Business Standard

Milkbasket aims to turn profitable in September quarter

- SAI ISHWAR

Online home essentials and grocery delivery start-up Milkbasket is expecting to break-even in the JulySeptem­ber quarter (Q2), as the adoption of e-commerce in the country sees a huge boost, triggered by the coronaviru­sinduced lockdown.

“We are very much on track to achieve overall profitabil­ity (by September-end) while we had turned operationa­lly profitable in April,” said Anant Goel, co-founder and chief executive officer (CEO) of the Gurugram-based firm. “In December, when we started focusing on profitabil­ity, only Gurugram had turned profitable by then. Our focus was to make one city profitable in every quarter.”

Milkbasket is present in four cities — Gurugram, Noida, Bengaluru and Hyderabad. Goel said the company had achieved break-even in three cities and Hyderabad will join that list soon. “We will probably be the first player in the online grocery space to achieve profitabil­ity in India. No other company has been able to do that because of the perception that break-even can’t be achieved in smaller scale,” he said.

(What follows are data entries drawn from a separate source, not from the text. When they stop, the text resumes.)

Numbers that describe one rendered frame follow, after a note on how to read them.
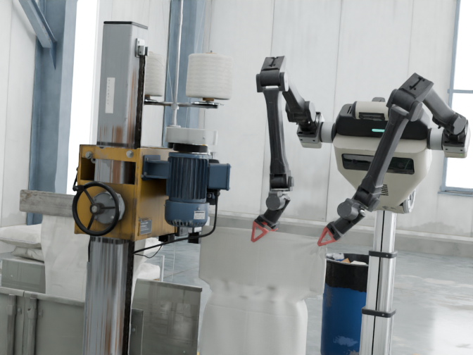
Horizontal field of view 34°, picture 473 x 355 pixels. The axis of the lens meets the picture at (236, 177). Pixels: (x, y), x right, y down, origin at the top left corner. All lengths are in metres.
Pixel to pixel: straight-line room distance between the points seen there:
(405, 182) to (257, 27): 8.51
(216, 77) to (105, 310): 0.89
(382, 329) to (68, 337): 1.32
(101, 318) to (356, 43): 8.78
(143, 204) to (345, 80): 8.59
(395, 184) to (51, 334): 1.50
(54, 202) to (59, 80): 5.57
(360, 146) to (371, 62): 7.88
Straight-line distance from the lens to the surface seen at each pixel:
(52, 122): 8.85
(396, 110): 2.66
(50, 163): 8.86
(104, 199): 2.61
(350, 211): 2.71
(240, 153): 11.51
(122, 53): 2.65
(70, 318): 3.09
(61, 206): 3.30
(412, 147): 3.14
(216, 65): 2.73
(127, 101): 2.63
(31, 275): 3.82
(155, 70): 2.86
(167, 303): 3.46
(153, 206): 2.73
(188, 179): 2.60
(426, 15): 11.00
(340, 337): 5.10
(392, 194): 3.29
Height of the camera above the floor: 1.40
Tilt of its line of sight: 3 degrees down
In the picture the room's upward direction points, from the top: 4 degrees clockwise
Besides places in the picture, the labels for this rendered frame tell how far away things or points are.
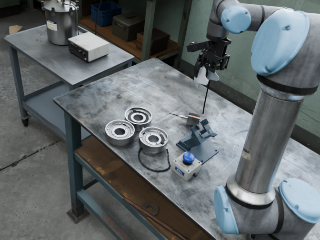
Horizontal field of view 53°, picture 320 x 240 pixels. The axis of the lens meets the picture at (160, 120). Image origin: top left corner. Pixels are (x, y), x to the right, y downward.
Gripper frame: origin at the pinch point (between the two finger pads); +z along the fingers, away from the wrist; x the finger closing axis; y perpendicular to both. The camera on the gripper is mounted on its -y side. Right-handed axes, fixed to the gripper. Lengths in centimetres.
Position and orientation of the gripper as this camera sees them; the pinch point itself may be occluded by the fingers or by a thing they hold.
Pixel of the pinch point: (200, 83)
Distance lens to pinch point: 123.4
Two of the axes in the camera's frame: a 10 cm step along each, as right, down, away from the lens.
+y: 6.6, 5.1, -5.5
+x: 7.4, -3.1, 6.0
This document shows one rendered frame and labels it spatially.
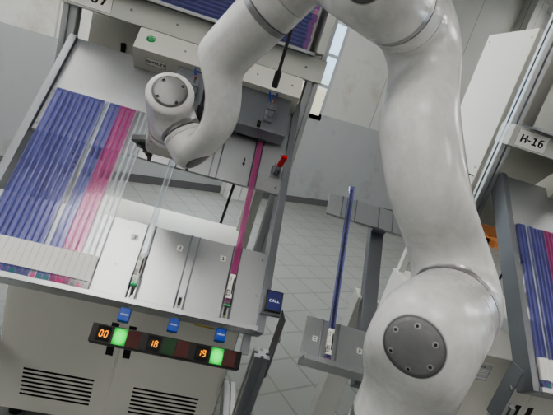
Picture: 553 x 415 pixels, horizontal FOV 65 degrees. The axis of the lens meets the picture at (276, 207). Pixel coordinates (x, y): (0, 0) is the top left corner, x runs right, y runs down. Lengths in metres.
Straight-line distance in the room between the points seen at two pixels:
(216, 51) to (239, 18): 0.07
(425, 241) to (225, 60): 0.41
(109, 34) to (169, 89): 0.81
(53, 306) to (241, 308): 0.64
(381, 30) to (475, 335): 0.34
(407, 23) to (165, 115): 0.43
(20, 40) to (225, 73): 3.37
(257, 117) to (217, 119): 0.52
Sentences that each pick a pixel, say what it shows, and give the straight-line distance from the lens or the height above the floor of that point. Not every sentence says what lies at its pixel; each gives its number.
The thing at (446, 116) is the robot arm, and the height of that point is 1.29.
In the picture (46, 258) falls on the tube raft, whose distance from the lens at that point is 1.10.
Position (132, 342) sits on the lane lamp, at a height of 0.65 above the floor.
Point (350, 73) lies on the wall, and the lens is 5.31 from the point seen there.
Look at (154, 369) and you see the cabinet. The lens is 1.54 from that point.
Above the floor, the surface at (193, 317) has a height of 0.73.
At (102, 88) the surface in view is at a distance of 1.34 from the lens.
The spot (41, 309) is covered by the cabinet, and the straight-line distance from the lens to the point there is 1.51.
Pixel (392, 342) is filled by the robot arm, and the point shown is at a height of 1.06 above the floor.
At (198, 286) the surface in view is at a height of 0.77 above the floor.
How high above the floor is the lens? 1.27
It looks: 15 degrees down
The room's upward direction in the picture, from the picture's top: 18 degrees clockwise

Milkbasket has witnessed a 2.2 to 2.5 times increase in average order value across 130,000 active user base while it has been onboarding 500-1,000 new signups on a daily basis since the lockdown. This comes as Covid-19 has given a fillip to e-commerce firms as more consumers have shifted to ordering groceries online. According to Forrester Research, India’s online grocery market could hit $3 billion in sales this year, an increase of 76 per cent over the previous year.

Earlier this week, the company announced raising $5.5 million in Series-b funding, led by Inflection Point Ventures. The funding will be used for hiring more people and upgrading technology, the company said. According to data compiled by Crunchbase, the start-up has raised $38.8 million to date.